A Year in Blue and Green
Briefly

A Year in Blue and Green
"Blue became my favorite color as soon as I laid eyes upon that most reproduced of artworks: Hokusai's "The Great Wave off Kanagawa," a framed poster of which still hangs in my grandmother's room. Maybe you grew up with a print of this piece somewhere in your home, too. Over the last 12 months though, as blue as they've been, I find myself drawn more and more to the green that hooks my eye: the brushstrokes behind enthralled ballet dancers in British artist Lynette Yiadom-Boakye's " Harp-Strum" (2016), the shifting fabric in Art Deco painter Tamara de Lempicka's 1931 "Young Woman in Green" and the candy paint of the Bugatti in her 1929 self-portrait, the phthalo green skin of Byron Kim's '90s Belly Painting series."

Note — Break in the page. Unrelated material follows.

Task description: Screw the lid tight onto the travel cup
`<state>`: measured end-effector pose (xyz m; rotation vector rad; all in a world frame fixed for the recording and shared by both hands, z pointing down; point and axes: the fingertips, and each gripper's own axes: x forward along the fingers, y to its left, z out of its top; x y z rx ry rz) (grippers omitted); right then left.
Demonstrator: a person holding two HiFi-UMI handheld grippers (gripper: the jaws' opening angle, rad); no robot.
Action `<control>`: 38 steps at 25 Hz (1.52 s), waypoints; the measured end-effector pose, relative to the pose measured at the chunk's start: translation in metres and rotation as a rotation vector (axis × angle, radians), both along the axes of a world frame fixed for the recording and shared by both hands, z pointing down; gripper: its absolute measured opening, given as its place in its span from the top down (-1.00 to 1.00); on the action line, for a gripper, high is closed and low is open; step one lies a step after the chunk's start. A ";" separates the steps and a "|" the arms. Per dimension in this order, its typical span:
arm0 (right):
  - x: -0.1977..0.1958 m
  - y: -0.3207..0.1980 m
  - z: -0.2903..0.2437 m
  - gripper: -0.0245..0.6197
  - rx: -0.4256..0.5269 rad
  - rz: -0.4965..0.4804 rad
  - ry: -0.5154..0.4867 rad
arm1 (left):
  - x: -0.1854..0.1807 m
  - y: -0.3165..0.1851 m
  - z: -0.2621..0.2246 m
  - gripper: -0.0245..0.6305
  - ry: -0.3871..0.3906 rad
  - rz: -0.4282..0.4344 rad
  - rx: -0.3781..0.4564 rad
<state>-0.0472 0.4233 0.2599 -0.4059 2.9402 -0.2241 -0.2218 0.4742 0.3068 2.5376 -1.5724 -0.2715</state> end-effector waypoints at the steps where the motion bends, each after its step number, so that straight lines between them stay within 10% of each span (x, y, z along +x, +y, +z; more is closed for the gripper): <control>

"But color is also an entrypoint - a way of changing how I see. Working with the many critics, artists, authors, and poets who have contributed to Hyperallergic this year, particularly our Opinion and Books sections, has required me to wipe my lens clean and reframe my thinking. That's one of the gifts of editing; I love to learn and unlearn as I go along. And this year, I got to work on pieces that did what we in the arts are called to do - to respond and speak out. In New York City, artist Caitlin MacBride eulogized Kremer's, a beloved and vital pigment shop that closed its physical storefront after three decades due, in part, to the Trump administration's tariff policies. She describes how perusing its shelves became a meditative part of making art, grounding the process in tactility and sensation from the beginning."
Blue initially dominated attention via Hokusai's The Great Wave off Kanagawa, forming early visual memory. Over the past year, green became more compelling through works by Lynette Yiadom-Boakye, Tamara de Lempicka, and Byron Kim. Color functions as an entrypoint and a means of changing perception. Collaborative work with critics, artists, authors, and poets required reframing and unlearning; editing facilitated that process. Artistic responses engaged contemporary issues, including the closure of Kremer's pigment shop after tariff pressures, and emphasized how material engagement—perusing pigment shelves—grounds artmaking through tactility and sensation.